[Opening Records provided section]
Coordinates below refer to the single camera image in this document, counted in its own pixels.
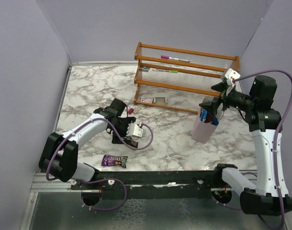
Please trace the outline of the brown chocolate bar wrapper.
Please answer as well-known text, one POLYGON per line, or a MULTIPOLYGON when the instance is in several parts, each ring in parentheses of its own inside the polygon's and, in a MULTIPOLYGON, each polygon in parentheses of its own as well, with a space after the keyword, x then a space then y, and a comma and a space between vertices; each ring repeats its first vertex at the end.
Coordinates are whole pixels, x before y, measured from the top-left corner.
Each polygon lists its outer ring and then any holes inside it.
POLYGON ((138 142, 134 141, 131 137, 126 137, 125 142, 133 148, 138 148, 138 142))

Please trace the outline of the blue Burts chips bag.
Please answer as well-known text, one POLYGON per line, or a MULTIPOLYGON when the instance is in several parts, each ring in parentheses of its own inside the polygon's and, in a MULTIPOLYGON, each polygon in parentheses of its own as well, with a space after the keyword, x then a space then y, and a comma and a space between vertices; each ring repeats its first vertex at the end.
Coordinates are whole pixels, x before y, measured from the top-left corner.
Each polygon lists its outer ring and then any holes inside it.
POLYGON ((219 124, 219 120, 217 119, 217 117, 212 116, 209 113, 207 113, 204 123, 217 126, 219 124))

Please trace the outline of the white paper bag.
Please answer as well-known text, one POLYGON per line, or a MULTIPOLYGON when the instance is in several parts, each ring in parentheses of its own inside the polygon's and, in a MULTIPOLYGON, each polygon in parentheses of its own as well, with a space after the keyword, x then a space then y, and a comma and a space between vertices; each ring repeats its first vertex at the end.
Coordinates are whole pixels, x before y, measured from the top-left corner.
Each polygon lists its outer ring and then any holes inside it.
MULTIPOLYGON (((222 105, 220 105, 216 116, 219 122, 223 117, 223 114, 224 113, 222 111, 222 105)), ((199 119, 199 115, 195 120, 193 131, 191 133, 191 139, 201 143, 206 143, 218 126, 201 122, 199 119)))

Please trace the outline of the purple M&M's packet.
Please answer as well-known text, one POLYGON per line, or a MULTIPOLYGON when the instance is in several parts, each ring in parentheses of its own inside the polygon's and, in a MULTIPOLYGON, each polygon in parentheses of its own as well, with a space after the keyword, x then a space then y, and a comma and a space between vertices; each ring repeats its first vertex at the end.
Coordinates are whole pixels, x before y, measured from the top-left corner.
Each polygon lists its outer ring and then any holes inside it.
POLYGON ((127 156, 104 155, 101 166, 121 166, 123 168, 126 168, 127 159, 127 156))

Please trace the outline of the blue M&M's packet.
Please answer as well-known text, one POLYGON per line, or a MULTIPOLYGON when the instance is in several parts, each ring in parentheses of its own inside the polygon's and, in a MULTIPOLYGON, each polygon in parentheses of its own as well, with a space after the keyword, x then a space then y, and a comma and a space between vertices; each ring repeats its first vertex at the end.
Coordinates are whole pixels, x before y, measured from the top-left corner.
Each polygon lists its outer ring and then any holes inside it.
POLYGON ((199 119, 201 122, 205 122, 207 118, 207 111, 204 108, 200 109, 199 119))

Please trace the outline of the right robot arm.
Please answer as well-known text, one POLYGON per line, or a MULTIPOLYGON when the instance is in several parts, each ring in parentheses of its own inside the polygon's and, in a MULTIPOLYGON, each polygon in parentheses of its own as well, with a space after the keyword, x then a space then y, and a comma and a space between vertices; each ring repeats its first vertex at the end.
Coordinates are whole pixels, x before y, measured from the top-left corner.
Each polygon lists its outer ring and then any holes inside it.
POLYGON ((281 162, 281 114, 272 109, 277 89, 276 81, 268 76, 255 77, 249 94, 236 90, 233 78, 211 88, 220 95, 200 107, 216 115, 218 107, 229 107, 245 113, 245 121, 252 135, 257 157, 257 183, 253 184, 231 164, 218 164, 213 175, 217 187, 229 185, 240 197, 245 214, 282 216, 292 211, 292 198, 286 187, 281 162))

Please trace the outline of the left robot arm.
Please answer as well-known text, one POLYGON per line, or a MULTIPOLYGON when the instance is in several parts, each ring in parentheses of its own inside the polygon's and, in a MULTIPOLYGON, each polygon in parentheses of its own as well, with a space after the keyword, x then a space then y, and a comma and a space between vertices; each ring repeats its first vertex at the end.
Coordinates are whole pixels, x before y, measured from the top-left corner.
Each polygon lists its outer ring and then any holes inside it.
POLYGON ((132 148, 138 144, 127 137, 130 124, 136 121, 133 116, 121 117, 127 105, 114 99, 110 106, 97 108, 91 116, 76 128, 63 134, 53 132, 46 140, 39 168, 48 181, 56 179, 67 182, 71 179, 82 181, 88 189, 98 185, 97 170, 78 161, 78 153, 83 145, 104 131, 112 135, 112 144, 126 143, 132 148))

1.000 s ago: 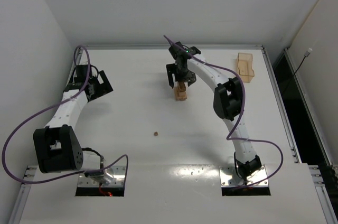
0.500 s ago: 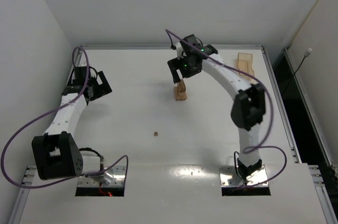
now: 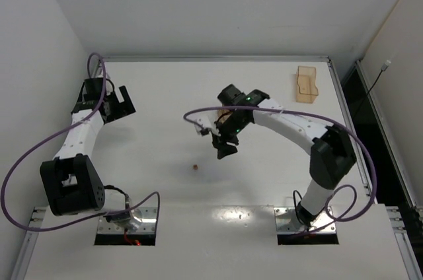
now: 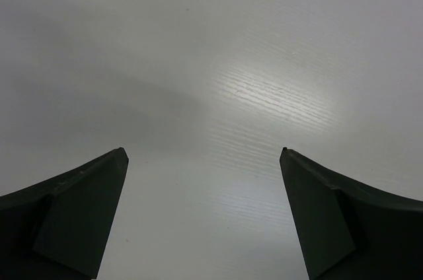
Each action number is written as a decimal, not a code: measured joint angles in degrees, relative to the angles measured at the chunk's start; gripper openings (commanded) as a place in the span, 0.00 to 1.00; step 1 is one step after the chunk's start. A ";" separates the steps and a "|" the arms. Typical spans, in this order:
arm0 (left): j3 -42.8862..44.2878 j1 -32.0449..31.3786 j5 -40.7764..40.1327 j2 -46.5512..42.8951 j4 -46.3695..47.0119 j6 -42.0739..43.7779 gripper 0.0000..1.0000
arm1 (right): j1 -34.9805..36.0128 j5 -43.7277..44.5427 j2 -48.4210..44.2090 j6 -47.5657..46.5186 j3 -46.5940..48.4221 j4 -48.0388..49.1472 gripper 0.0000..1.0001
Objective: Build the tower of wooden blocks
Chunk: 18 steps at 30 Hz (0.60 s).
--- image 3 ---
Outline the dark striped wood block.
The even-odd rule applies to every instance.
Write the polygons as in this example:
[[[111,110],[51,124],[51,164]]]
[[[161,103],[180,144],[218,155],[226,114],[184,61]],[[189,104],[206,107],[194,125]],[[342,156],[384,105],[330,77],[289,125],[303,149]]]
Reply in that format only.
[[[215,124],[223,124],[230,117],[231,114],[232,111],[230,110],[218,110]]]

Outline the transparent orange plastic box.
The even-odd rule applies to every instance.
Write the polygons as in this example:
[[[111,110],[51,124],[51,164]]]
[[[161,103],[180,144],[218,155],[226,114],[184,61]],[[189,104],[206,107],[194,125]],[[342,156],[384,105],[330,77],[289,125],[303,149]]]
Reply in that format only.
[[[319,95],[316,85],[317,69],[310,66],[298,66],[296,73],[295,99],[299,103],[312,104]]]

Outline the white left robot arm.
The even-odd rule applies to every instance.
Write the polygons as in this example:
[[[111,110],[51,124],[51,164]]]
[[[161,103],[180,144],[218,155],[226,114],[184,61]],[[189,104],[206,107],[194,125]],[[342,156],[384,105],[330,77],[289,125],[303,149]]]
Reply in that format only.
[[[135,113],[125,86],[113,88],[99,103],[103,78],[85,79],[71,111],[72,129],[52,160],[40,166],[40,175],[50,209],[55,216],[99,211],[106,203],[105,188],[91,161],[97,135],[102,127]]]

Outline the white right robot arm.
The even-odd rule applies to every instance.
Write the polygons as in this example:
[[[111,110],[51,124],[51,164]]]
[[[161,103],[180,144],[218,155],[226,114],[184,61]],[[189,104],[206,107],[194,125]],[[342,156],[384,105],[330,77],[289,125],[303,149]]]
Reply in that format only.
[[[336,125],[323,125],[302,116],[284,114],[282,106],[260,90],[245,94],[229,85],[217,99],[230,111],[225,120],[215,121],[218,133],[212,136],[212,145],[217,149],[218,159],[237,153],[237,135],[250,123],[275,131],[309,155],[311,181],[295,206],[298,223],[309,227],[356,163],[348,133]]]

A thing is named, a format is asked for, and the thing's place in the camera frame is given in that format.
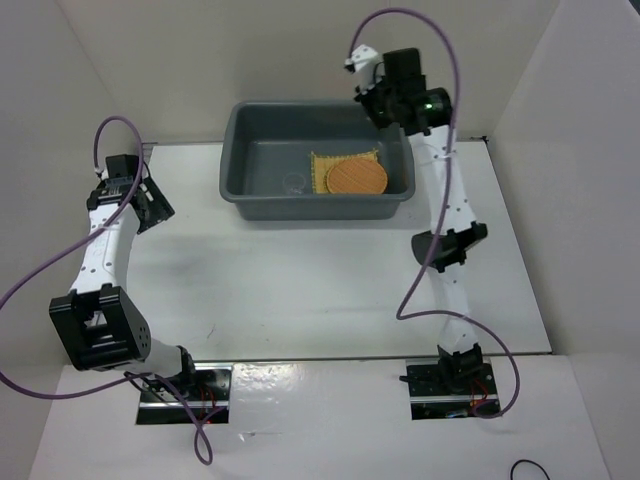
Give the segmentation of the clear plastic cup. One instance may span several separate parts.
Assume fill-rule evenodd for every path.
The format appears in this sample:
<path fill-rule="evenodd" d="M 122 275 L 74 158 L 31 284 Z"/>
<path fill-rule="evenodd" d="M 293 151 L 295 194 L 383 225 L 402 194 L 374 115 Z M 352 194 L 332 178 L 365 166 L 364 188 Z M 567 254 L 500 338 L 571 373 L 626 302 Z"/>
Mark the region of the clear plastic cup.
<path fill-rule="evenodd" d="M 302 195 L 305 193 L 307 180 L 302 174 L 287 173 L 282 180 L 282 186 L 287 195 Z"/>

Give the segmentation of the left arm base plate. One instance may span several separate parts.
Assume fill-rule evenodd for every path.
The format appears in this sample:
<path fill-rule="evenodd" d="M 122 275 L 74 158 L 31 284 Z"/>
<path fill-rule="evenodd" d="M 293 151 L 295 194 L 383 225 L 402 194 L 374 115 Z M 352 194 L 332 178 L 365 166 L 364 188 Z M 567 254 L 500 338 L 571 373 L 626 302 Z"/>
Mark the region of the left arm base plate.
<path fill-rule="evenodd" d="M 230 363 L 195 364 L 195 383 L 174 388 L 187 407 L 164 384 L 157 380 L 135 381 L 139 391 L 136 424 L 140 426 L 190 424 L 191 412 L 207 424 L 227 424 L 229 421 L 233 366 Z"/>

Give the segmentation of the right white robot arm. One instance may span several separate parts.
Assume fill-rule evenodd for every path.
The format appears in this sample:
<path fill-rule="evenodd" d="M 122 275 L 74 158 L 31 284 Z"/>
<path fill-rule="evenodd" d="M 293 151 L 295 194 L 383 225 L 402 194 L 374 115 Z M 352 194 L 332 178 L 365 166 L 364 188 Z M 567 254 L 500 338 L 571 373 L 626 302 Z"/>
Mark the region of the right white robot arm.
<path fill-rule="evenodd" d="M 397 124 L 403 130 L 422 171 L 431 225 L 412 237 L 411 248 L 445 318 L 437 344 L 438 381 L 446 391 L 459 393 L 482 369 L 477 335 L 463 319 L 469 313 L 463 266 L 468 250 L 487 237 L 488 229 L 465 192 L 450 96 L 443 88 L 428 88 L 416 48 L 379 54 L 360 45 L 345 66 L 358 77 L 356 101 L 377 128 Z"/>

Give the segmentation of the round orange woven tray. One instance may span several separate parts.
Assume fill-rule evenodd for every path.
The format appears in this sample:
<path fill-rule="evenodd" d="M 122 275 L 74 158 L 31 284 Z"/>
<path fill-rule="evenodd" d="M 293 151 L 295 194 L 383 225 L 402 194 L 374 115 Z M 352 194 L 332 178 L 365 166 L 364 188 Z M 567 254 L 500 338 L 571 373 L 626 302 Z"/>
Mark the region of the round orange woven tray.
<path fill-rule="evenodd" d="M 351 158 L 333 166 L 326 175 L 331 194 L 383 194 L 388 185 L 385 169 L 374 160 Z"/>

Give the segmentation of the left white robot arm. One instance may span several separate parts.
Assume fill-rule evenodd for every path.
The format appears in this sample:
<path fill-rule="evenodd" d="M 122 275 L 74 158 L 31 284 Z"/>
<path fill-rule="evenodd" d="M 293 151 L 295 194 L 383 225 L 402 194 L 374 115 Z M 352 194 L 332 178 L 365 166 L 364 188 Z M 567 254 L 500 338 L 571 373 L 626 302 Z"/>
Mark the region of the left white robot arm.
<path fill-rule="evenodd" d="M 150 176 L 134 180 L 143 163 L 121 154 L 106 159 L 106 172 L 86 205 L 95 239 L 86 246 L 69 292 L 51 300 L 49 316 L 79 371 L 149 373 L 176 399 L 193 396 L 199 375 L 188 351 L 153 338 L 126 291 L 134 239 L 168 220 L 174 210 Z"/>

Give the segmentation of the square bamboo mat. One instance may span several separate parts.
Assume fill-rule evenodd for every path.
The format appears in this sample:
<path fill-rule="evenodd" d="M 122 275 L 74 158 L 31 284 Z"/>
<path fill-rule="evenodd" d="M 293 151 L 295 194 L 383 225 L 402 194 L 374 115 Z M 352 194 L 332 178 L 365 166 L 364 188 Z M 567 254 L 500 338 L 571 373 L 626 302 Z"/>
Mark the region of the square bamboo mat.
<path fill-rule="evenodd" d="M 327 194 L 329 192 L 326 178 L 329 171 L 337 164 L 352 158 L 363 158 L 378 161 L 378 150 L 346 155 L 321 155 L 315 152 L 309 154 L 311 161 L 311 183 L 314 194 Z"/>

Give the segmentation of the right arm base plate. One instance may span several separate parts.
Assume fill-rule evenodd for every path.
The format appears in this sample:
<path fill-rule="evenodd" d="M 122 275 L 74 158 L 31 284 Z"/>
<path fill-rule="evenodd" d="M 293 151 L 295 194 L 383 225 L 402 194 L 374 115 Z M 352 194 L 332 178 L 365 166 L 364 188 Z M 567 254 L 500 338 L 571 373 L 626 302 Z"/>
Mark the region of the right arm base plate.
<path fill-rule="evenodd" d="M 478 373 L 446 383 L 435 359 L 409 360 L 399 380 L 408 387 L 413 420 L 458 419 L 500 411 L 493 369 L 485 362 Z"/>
[Closing Records provided section]
Exercise objective:
Go through the records above and, whenever a line includes the word "trace", copy it.

Reply to the task:
Please trace the outline of the brown chocolate bar wrapper.
Please trace the outline of the blue Burts chips bag.
Please trace the outline of the white paper bag.
Please trace the outline of the purple M&M's packet.
Please trace the outline of the blue M&M's packet.
Please trace the outline of the right robot arm.
Please trace the outline of the left robot arm.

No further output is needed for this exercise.